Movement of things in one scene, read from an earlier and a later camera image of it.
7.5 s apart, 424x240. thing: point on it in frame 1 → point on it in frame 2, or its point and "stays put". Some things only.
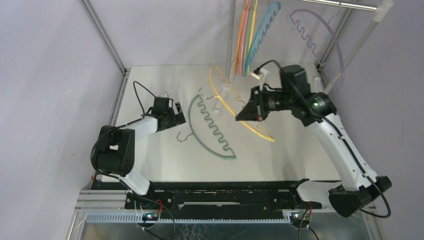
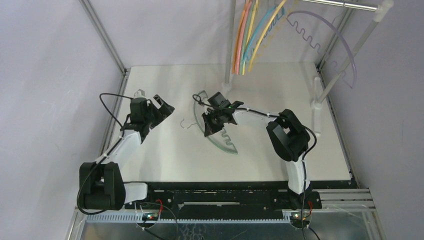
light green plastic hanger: x=246 y=37 stays put
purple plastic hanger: x=306 y=36 → x=335 y=26
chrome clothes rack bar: x=353 y=5 stays put
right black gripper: x=259 y=105 → x=214 y=120
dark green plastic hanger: x=215 y=132 → x=188 y=126
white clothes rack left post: x=225 y=90 stays put
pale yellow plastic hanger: x=252 y=130 → x=268 y=24
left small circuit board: x=150 y=216 stays put
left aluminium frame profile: x=95 y=199 stays put

- _Work request_
Count each line of the material that includes "frame", and reply with only the count.

- _Answer for the task_
2